#### Task:
Copy out all lines in the data below containing the string "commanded".
━━━━━━
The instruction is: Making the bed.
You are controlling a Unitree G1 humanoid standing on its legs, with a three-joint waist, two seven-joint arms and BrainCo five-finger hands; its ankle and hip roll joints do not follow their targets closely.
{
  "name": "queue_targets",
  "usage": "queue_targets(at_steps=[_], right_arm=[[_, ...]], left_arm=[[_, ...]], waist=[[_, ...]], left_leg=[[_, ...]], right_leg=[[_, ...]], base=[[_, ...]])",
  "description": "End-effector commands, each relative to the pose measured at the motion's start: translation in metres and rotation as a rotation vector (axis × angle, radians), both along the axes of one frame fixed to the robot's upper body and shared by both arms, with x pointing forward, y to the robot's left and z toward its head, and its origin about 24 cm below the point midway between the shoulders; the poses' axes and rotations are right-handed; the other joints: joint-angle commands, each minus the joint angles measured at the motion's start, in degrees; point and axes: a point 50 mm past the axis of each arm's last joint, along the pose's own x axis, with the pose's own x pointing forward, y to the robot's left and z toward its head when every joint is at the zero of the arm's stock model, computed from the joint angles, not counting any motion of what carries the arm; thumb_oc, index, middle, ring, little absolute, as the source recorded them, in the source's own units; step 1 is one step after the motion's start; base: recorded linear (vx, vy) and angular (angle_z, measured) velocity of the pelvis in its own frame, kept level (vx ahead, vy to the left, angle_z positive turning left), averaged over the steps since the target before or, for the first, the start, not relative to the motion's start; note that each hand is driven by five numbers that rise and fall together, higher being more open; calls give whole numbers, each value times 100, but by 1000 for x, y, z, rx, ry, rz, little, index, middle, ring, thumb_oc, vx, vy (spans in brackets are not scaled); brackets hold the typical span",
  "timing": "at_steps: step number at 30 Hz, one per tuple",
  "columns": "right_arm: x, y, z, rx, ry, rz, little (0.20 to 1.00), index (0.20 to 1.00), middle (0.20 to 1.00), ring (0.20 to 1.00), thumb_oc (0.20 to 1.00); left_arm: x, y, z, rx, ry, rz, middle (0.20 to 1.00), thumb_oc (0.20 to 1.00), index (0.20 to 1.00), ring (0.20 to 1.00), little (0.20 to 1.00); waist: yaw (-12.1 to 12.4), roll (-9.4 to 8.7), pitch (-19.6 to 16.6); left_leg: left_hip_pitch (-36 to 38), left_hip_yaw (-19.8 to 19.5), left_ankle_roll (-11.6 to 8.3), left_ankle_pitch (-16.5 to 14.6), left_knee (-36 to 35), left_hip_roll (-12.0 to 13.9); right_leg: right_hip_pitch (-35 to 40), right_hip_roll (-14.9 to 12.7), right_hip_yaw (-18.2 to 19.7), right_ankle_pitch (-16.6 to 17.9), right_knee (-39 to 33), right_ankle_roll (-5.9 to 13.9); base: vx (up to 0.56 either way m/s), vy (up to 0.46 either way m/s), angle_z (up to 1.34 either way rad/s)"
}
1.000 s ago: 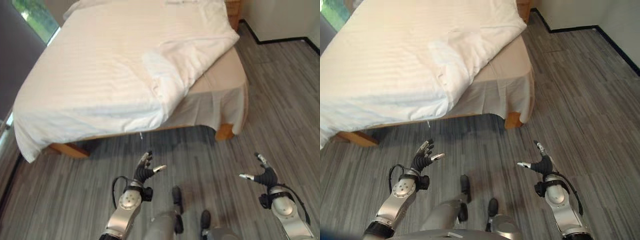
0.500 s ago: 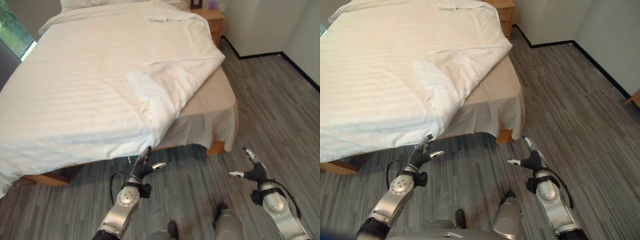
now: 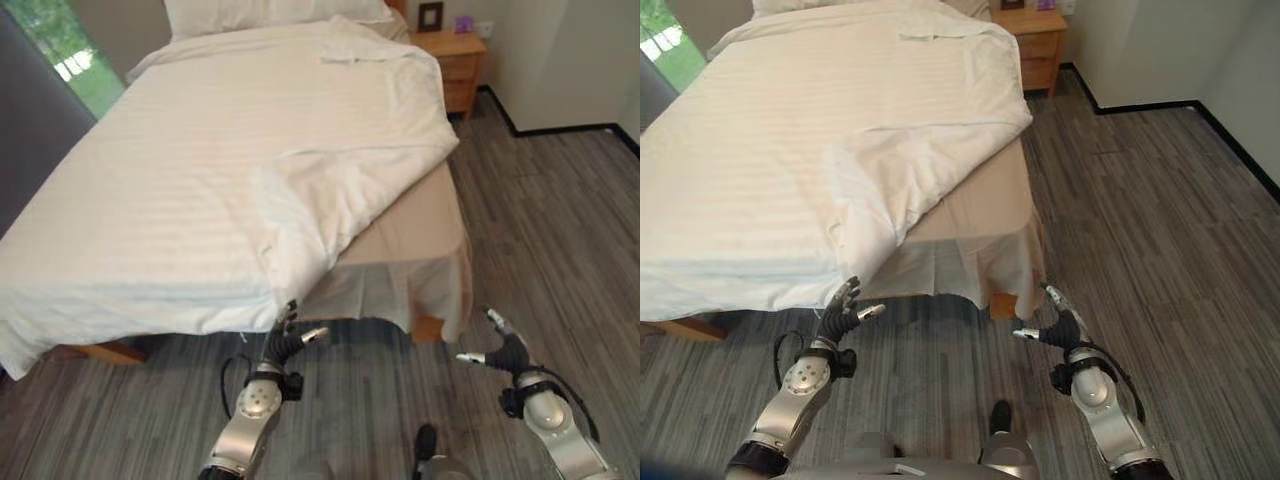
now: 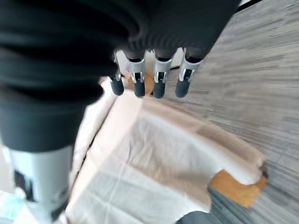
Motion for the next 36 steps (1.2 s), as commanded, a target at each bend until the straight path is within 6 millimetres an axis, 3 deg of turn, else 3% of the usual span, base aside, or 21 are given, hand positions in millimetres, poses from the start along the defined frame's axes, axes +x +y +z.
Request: queue_targets(at_steps=[1,3,5,6,7,9,10,11,12,13,14,15,16,19,21,22,23,25,29,31,36], right_arm=[[7,-3,19,-1,-72,30,1000,1000,1000,1000,1000],[5,-1,15,20,-56,24,1000,1000,1000,1000,1000],[3,-1,11,18,-39,23,1000,1000,1000,1000,1000],[4,-2,10,-7,-34,33,1000,1000,1000,1000,1000],[3,-2,10,-7,-33,33,1000,1000,1000,1000,1000],[8,3,11,-21,-36,53,1000,1000,1000,1000,1000],[8,3,11,-21,-36,53,1000,1000,1000,1000,1000],[6,8,8,-1,-34,55,1000,1000,1000,1000,1000],[6,8,8,-1,-34,55,1000,1000,1000,1000,1000],[4,12,1,-53,-12,75,1000,1000,1000,1000,1000],[5,15,1,-45,-14,79,1000,1000,1000,1000,1000],[7,19,2,-14,-27,70,1000,1000,1000,1000,1000],[7,20,2,0,-30,63,1000,1000,1000,1000,1000],[7,21,2,6,-36,55,1000,1000,1000,1000,1000],[-1,22,-4,45,-14,27,1000,1000,1000,1000,1000],[0,22,-4,46,-15,27,1000,1000,1000,1000,1000],[-10,21,-11,60,16,8,1000,1000,1000,1000,1000],[-20,23,-20,65,56,6,1000,1000,1000,1000,1000],[-29,19,-19,49,67,23,1000,1000,1000,1000,1000],[-48,10,-27,36,135,30,1000,1000,1000,1000,1000],[-59,8,-32,27,188,60,1000,1000,1000,1000,1000]], left_arm=[[14,3,35,-44,-171,-3,1000,1000,1000,1000,1000],[12,-1,32,-61,-155,-14,1000,1000,1000,1000,1000],[10,-3,30,-61,-146,-21,1000,1000,1000,1000,1000],[9,-7,27,-71,-132,-31,1000,1000,1000,1000,1000],[8,-8,27,-71,-131,-31,1000,1000,1000,1000,1000],[5,-7,31,-118,-145,-10,1000,1000,1000,1000,1000],[5,-7,31,-118,-145,-10,1000,1000,1000,1000,1000],[3,-6,32,-106,-141,-25,1000,1000,1000,1000,1000],[3,-6,32,-106,-141,-25,1000,1000,1000,1000,1000],[5,-7,36,-80,-154,-31,1000,1000,1000,1000,1000],[8,-7,38,-66,-163,-38,1000,1000,1000,1000,1000],[13,-6,46,-30,-200,-38,1000,1000,1000,1000,1000],[16,-6,51,-11,-229,-40,1000,1000,1000,1000,1000],[28,-6,67,42,-296,-50,1000,1000,1000,1000,1000],[44,-2,93,158,-416,-15,1000,1000,1000,1000,1000],[44,-2,93,159,-416,-15,1000,1000,1000,1000,1000],[54,3,106,279,-476,29,1000,1000,1000,1000,1000],[59,11,116,388,-518,71,1000,1000,1000,1000,1000],[76,23,135,564,-586,172,1000,1000,1000,1000,1000],[91,51,153,753,-589,304,1000,1000,1000,1000,1000],[105,75,154,871,-500,403,1000,1000,1000,1000,1000]], waist=[[67,44,180],[123,115,92],[129,175,16],[160,298,-64],[145,285,-62],[287,300,-210],[292,308,-215],[334,204,-236],[350,216,-253],[276,153,-86],[191,227,-7],[91,223,83],[55,270,109],[-37,212,135],[-214,78,81],[-219,85,81],[-316,-39,-30],[-257,-64,-198],[-422,-23,-381],[-604,49,-509],[-739,88,-541]], left_leg=[[16,419,181,-78,-1158,-497],[45,639,234,29,-2479,-829],[131,740,151,227,-3136,-867],[54,911,191,540,-3699,-834],[68,900,192,530,-3700,-858],[173,380,278,562,-3694,-1005],[165,383,282,573,-3700,-996],[341,247,503,370,-3716,-1098],[318,259,507,379,-3716,-1084],[746,318,822,24,-3716,-1260],[858,277,842,-10,-3716,-1188],[963,233,846,-76,-3716,-1161],[1046,185,860,-122,-3716,-1140],[1150,107,791,-202,-3716,-1186],[1285,-47,595,-410,-3716,-1160],[1275,-54,593,-396,-3716,-1150],[1306,-109,529,-527,-3716,-1154],[1358,-57,507,-566,-3716,-1166],[1362,19,425,-600,-3716,-1130],[1340,128,346,-635,-3716,-1081],[1263,272,284,-620,-3716,-1026]], right_leg=[[344,-338,301,-149,-64,543],[481,-255,287,-266,-64,678],[593,-197,308,-416,-64,744],[745,-123,212,-467,-64,776],[767,-143,195,-485,-64,786],[1106,-217,279,-774,297,875],[1085,-211,287,-773,313,873],[834,-364,352,-626,1671,966],[794,-356,371,-618,1688,964],[-97,-705,702,614,3435,1375],[-427,-661,813,743,3799,1364],[-872,-555,1064,618,4134,1291],[-1075,-560,1006,566,4155,1194],[-1082,-623,875,320,3448,1056],[-843,-621,932,94,1533,1055],[-822,-607,916,137,1475,1048],[-492,-467,1258,78,630,1079],[-281,-670,1011,266,636,1206],[-115,-624,896,443,207,1233],[-37,-617,863,405,-64,1230],[-176,-599,963,412,-64,1246]], base=[[432,-135,24],[424,-6,22],[378,40,5],[255,48,2],[549,88,20],[530,83,8],[464,111,-22],[241,71,-37],[389,194,-40],[197,155,-50],[287,162,-44],[236,66,-20],[287,22,36],[271,-67,41],[307,-163,57],[269,-151,68],[261,-108,41],[321,-97,78],[222,-39,9],[241,-10,-12],[94,1,-19]])
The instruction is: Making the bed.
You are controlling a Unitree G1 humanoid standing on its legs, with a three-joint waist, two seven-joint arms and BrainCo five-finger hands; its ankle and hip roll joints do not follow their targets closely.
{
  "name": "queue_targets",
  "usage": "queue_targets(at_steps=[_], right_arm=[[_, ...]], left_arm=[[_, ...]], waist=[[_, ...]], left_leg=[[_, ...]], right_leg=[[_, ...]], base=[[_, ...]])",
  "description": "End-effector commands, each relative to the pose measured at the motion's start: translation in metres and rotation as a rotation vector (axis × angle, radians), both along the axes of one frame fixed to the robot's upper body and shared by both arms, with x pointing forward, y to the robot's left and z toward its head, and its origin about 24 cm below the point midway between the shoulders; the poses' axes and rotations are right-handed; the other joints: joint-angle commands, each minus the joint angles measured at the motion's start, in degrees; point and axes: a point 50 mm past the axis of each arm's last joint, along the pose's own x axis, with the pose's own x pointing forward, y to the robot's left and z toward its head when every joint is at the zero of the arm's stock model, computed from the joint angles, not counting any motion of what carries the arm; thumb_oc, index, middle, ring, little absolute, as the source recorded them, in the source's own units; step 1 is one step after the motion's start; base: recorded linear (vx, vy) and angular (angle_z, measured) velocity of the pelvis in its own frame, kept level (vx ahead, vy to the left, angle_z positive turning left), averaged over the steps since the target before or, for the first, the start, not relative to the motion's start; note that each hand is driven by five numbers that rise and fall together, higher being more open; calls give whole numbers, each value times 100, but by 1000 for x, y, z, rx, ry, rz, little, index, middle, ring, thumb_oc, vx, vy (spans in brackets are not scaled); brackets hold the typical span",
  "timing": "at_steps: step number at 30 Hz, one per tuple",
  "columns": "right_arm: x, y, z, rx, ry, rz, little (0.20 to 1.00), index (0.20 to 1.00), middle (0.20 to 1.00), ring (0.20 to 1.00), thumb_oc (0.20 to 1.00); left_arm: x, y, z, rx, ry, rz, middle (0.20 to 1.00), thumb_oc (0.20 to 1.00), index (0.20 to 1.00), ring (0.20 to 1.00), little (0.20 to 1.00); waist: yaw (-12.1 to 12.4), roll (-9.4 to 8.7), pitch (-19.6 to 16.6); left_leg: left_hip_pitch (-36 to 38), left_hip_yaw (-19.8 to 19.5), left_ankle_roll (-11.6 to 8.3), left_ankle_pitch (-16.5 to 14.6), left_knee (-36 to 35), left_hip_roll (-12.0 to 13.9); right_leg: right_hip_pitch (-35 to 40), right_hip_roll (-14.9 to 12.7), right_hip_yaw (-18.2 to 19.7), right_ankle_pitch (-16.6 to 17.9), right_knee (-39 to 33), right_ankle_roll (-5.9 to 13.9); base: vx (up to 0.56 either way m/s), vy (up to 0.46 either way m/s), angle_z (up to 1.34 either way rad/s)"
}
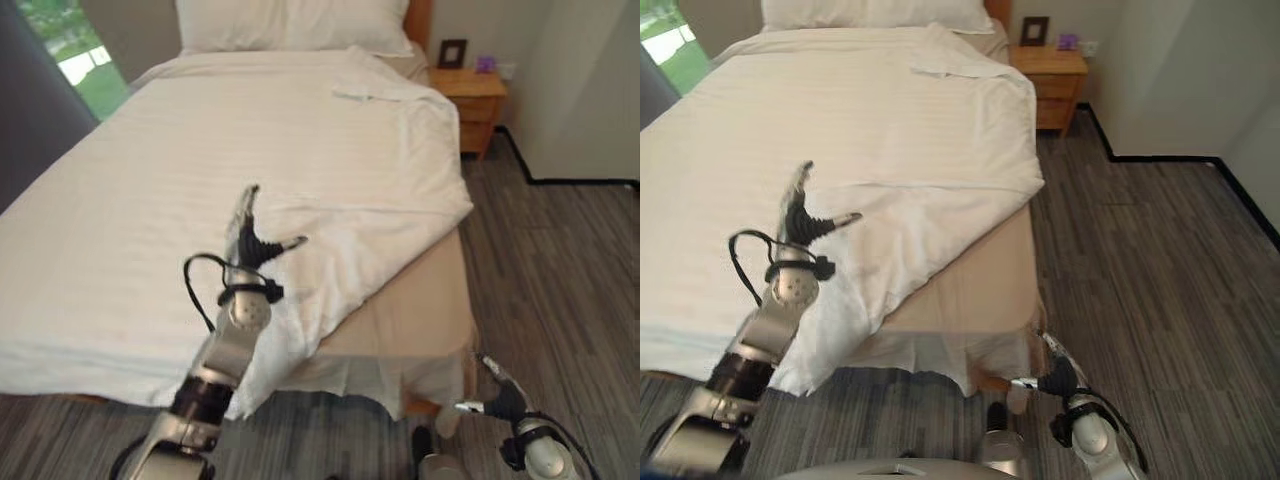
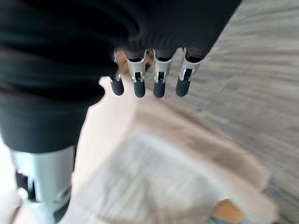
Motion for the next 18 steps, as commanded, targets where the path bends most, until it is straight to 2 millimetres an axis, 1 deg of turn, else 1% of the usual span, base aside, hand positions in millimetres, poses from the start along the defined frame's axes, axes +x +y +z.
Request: queue_targets(at_steps=[1,2,3,4,5,6,7,8,9,10,11,13,14,15,16,17,18], right_arm=[[-7,10,6,48,-21,87,1000,1000,1000,1000,1000],[-10,12,4,49,-5,104,1000,1000,1000,1000,1000],[-9,12,4,50,-7,104,1000,1000,1000,1000,1000],[-11,11,1,21,8,131,1000,1000,1000,1000,1000],[-11,11,1,22,5,130,1000,1000,1000,1000,1000],[-10,11,1,2,4,161,1000,1000,1000,1000,1000],[-12,10,0,7,12,163,1000,1000,1000,1000,1000],[-13,10,-1,6,16,173,1000,1000,1000,1000,1000],[-17,13,-4,20,28,178,1000,1000,1000,1000,1000],[-16,13,-4,21,27,177,1000,1000,1000,1000,1000],[-20,17,-7,53,41,177,1000,1000,1000,1000,1000],[-21,21,-8,80,42,190,1000,1000,1000,1000,1000],[-21,21,-8,80,42,190,1000,1000,1000,1000,1000],[-19,24,-7,101,38,209,1000,1000,1000,1000,1000],[-18,27,-6,116,31,221,1000,1000,1000,1000,1000],[-16,28,-6,133,25,225,1000,1000,1000,1000,1000],[-16,29,-5,142,25,234,1000,1000,1000,1000,1000]], left_arm=[[15,45,17,216,14,244,1000,1000,1000,1000,1000],[16,55,14,245,51,309,1000,1000,1000,1000,1000],[17,55,14,246,48,309,1000,1000,1000,1000,1000],[20,74,15,302,104,403,1000,1000,1000,1000,1000],[21,74,16,302,100,403,1000,1000,1000,1000,1000],[20,105,29,397,159,533,1000,1000,1000,1000,1000],[19,115,28,423,198,567,1000,1000,1000,1000,1000],[19,124,38,476,205,609,1000,1000,1000,1000,1000],[18,131,43,503,214,631,1000,1000,1000,1000,1000],[18,131,43,503,213,631,1000,1000,1000,1000,1000],[15,142,50,518,225,677,1000,1000,1000,1000,1000],[16,148,62,525,216,704,1000,1000,1000,1000,1000],[16,148,62,525,216,704,1000,1000,1000,1000,1000],[14,156,72,524,208,740,1000,1000,1000,1000,1000],[13,159,78,533,197,748,1000,1000,1000,1000,1000],[10,166,79,489,206,773,805,805,805,805,805],[8,170,78,462,224,782,805,805,805,805,805]], waist=[[-123,-139,-137],[-180,-134,-127],[-167,-135,-138],[-258,-117,-84],[-240,-124,-106],[-316,-123,-63],[-341,-129,-44],[-370,-145,-27],[-376,-159,-32],[-370,-163,-40],[-392,-199,-24],[-404,-234,29],[-403,-235,27],[-396,-264,96],[-381,-282,118],[-373,-311,142],[-377,-323,167]], left_leg=[[-564,451,-367,226,34,32],[-605,500,-384,240,34,45],[-623,513,-385,241,34,46],[-737,596,-408,262,34,78],[-788,609,-407,289,34,77],[-1003,724,-428,345,34,119],[-1080,756,-435,349,34,134],[-1200,790,-442,379,34,160],[-1279,821,-449,397,34,178],[-1291,824,-449,398,34,178],[-1468,854,-467,440,34,205],[-1648,837,-471,487,34,213],[-1649,837,-471,487,34,212],[-1821,810,-473,527,34,223],[-1903,808,-476,537,34,229],[-2031,801,-488,579,34,242],[-2142,808,-502,606,34,257]], right_leg=[[130,-598,-128,-259,75,511],[67,-588,-83,-236,75,521],[42,-586,-70,-231,75,520],[-131,-565,3,-195,75,552],[-191,-565,20,-168,75,544],[-492,-530,116,-91,75,572],[-593,-517,128,-77,75,591],[-743,-505,147,-48,75,614],[-841,-492,159,-25,75,620],[-855,-492,163,-23,75,620],[-1048,-480,176,19,75,633],[-1208,-502,161,65,75,644],[-1210,-502,161,66,75,644],[-1348,-515,133,81,75,657],[-1430,-523,113,89,75,665],[-1558,-524,85,116,75,678],[-1671,-526,67,148,75,691]], base=[[115,1,-20],[81,0,-25],[15,15,-40],[-19,13,-52],[-54,29,-67],[-48,19,-62],[-38,19,-57],[-13,0,-34],[-10,-6,-27],[15,4,-21],[21,13,-15],[11,9,-12],[0,0,0],[-21,8,9],[-48,5,7],[-53,4,-2],[-61,-9,-5]])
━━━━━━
#### Output for this exercise:
Motion for the next 36 steps (1.2 s), as commanded, a target at each bend until the straight path is within 6 millimetres an axis, 3 deg of turn, else 3% of the usual span, base aside, or 21 are given, hand positions in millimetres, poses from the start along the defined frame's axes, axes +x +y +z.
Motion for the next 18 steps, as commanded, targets where the path bends most, until it is straight to 2 millimetres an axis, 1 deg of turn, else 1% of the usual span, base aside, hand positions in millimetres, poses from the start along the defined frame's axes, axes +x +y +z.

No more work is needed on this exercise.